I might be able to 'train' the end of the Beak back 'down'...even if there is something of a gap in the mid area, which was on my mind also when I was brooding on what-to-do...

He is certainly a wonderful and happy little Bird, still every-inch-a 'squeaker'! And I would be fine to have him for the next couple decades or more if I last that long...

Heavy-ritual 'Titanium' things screwed into his paper thin Skull kind of gives me a non-plus sort of feeling, and would not be easy to come by or for me to do...Lol...

Make sense?

Anyway...the places I called so far today for the "Nexiband" adhesive, are not open Week-ends...so...Monday...



I might try some of the Vets to see if they have some, as well as to see who if anyone they could think of to recommend as for Proesthetic experience or wisdoms...


Phil
Las Vegas


----------



## Pidgey (May 20, 2005)

Incidentally,

I've been anticipating the full amputation of the upper beak since the first pictures that you posted. It might be inevitable. I believe that it will be the only way to attach a workable and permanent prosthetic. And, uhh... I wasn't suggesting that you manage this operation yourself, by the way.

Fortunately, a pigeon isn't as hard on a beak as, say, a parrot is, seeing as how they don't "chew" their food like a psittacine tends to. Owls and birds of prey put a lot of stress on their beaks by rending the... "things" they eat apart as well. So, he oughta' be able to manage a prosthetic pretty well.

The reason that I'm anticipating amputation is because, by your descriptions and pictures, there is no longer a continuity of the rigid supporting structure between the end of the beak and the skull. That leaves the question of actual circulation to the end of the beak itself--does it still have its own blood supply? If it doesn't, it will likely eventually separate anyhow.
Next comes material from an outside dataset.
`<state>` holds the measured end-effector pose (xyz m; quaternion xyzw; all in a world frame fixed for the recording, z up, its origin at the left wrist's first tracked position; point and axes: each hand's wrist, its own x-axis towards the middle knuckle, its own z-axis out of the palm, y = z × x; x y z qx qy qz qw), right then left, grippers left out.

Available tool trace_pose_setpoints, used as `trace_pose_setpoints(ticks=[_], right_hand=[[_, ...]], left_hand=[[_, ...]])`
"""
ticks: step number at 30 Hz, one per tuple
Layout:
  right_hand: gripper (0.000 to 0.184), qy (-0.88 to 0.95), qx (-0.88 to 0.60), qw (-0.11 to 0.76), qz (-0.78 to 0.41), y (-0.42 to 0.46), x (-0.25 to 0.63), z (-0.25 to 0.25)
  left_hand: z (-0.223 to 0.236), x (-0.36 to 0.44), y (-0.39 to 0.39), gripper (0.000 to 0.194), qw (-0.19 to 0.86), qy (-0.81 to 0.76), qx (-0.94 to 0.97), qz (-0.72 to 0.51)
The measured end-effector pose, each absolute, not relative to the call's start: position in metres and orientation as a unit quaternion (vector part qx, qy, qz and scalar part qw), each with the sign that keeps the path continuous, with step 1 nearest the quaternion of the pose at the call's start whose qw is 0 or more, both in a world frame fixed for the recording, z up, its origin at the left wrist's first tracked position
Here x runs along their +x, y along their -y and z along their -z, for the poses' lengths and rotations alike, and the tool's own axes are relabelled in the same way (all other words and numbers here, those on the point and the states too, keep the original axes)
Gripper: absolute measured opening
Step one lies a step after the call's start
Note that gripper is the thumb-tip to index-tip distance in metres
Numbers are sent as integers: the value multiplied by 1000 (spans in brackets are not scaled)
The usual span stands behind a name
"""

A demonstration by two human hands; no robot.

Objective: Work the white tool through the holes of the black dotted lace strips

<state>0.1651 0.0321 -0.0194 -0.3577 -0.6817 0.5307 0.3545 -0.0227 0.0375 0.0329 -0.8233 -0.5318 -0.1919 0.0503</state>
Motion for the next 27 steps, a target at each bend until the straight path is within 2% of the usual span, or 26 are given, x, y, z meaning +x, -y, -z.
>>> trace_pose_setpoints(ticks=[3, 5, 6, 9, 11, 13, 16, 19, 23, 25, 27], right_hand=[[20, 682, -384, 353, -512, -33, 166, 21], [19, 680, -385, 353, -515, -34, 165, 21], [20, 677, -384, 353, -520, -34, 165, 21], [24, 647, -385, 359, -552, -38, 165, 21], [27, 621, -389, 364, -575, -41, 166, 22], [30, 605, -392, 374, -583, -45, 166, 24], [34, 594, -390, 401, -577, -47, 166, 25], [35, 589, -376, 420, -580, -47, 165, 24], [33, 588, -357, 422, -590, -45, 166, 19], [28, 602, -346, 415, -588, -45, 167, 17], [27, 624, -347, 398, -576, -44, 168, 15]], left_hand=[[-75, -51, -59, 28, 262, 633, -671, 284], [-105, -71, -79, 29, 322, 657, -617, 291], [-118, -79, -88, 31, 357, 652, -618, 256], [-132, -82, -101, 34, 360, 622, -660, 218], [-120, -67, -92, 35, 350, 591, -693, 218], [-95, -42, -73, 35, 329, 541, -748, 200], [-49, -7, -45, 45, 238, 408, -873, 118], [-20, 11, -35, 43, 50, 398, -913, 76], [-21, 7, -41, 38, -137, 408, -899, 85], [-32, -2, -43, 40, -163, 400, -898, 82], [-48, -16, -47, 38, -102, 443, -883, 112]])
And, given the disparity in length, it's almost non-operational now even if it were artificially solidified due to the way it differs from the norm. You did mention the other bird with a serious loss of beak that obviously managed. Sometimes, where there's a will there's a way and we always hope to find the most natural and easiest path.

Believe me, I understand the magnitude of the undertaking that I'm suggesting. It's always tough in a case like this to balance the effort and cost against the value of the individual life. And that weighs in heavily, sadly, on the ultimate path taken.

By the way, I think I now understand the course you have been trying to follow--you've been trying to make an "addition" to the already existing structure as is that will essentially form a "superbeak"--one that effects the normal beak form below the up-curling existing beak and also "fills in" the section between the forehead and scar-tissue wattle above--essentially two pieces, right? And glued on to boot.

I think that's an applaudable effort and it may even work as long as he stays with you to have it reinstalled from time to time. If, however, he ever goes to the wild, he will probably live only as long as it lasts. I was hoping that a prosthetic done the other way could last a lifetime and not need monitoring.

And I fully understand your reticence about titanium screws into the skull. I wasn't particularly suggesting that--I was just mentioning that was one of the ways that dentists are now installing prosthetic teeth. I don't know yet how they've installed the prosthetic beaks--I'm working on that. Dang weekends! Everyone uses them as an excuse to stop working and become "unreachable".

Pidgey


----------



## pdpbison (Mar 15, 2005)

Hi Pidgey!

Oh!

Keep on me with this!

You bet!

Anytime, allways, for anything, for that matter.

You are a joy and an inspiration!  


Oh, sorry for any ambiguity, I know you are 100 percent into giving me moral and technical support! Me and Crow-Baby I mean...!  


All of your every mentions are 100 percent cool...I was just not clear in the previous...

My sense of this is patience and waiting to see what developes, and, still to consider a corrective outer small prosthetic measure for tilting the Beak's last half 'down' in graduated steps. That is IF the root is able to preserve the connection for it...we shall see...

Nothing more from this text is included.